In 1985 Rush demonstrated that Blau's (1977) structural perspective, developed for relations between persons, could be applied to the study of mergers as a form of relation between organizations. This dissertation is an extension of that work. It highlights that even in the presence of systematic tendencies for similar units to associate, variation in opportunity structures influences relational patterns. There are additions to the initial hypotheses that were developed and examined for populations of organizations with respect to thrift mergers in the entire United States over a 29-year merger period. For the nominal dimensions over the entire span of 29 years, there is support for in-breeding; however, for the graduated dimensions for this time period out-breeding is supported. Dividing the data into separate time periods demonstrates a shift over time to weaker out-breeding for the graduated dimensions resulting in, over time, assets and liabilities shifting to in-breeding. For net worth there is out-breeding in all instances, and for distance there is a strong in-breeding tendency for all periods.

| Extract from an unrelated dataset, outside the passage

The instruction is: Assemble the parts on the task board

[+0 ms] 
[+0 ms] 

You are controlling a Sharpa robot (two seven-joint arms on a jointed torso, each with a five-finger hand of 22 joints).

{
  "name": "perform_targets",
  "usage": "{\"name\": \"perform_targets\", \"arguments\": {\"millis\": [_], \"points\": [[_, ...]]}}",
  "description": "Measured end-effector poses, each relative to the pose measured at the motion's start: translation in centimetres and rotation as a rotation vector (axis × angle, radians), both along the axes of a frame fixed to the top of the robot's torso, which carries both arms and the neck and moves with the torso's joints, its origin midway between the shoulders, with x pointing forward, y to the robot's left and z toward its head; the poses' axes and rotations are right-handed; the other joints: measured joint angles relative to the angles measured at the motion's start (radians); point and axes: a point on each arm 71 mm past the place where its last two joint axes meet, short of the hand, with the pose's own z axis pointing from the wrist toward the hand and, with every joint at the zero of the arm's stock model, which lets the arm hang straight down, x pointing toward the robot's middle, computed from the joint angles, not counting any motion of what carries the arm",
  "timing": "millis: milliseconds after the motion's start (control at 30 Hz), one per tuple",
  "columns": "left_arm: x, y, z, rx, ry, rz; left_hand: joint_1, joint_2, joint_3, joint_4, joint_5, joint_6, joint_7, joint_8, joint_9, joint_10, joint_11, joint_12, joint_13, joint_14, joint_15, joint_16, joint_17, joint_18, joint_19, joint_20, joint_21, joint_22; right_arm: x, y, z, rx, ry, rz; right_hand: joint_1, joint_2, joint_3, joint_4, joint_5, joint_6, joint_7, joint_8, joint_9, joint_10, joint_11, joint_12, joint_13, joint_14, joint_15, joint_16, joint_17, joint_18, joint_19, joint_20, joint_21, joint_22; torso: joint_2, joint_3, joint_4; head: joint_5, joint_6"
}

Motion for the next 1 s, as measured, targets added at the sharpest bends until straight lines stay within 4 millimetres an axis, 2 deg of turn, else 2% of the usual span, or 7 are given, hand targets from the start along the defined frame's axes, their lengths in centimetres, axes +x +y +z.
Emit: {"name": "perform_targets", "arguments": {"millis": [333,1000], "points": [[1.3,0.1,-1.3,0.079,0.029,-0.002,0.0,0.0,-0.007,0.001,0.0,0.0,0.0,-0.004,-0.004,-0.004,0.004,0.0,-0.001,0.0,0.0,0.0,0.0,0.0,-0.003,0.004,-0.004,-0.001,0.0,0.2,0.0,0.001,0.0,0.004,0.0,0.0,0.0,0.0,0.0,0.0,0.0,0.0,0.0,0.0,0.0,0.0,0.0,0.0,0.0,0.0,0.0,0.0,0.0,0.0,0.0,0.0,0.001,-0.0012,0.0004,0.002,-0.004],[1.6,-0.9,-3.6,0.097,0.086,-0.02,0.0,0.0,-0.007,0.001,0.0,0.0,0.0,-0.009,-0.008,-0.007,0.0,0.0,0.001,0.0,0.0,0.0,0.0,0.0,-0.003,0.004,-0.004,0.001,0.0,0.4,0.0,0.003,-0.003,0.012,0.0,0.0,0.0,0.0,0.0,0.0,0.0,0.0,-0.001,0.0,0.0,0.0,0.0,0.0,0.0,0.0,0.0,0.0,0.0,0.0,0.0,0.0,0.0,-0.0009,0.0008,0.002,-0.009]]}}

The hypotheses claiming there would be positive correlations between population and relational measures along the same dimensions are supported in all cases with the exception of insurance type for the last two time periods. A second set of analyses for these hypotheses involve simple regressions and support in-breeding for insurance type, federal/state charter type, and distance between head offices dimensions and out-breeding for assets, liabilities, and net worth, which suggests that as population heterogeneity increases so too does merger heterogeneity. For hypotheses involving consolidation of dimensions, the findings are not significant. For the impact of mergers on the overall structure of the thrift industry, which in turn impacts the nature of mergers, there is support.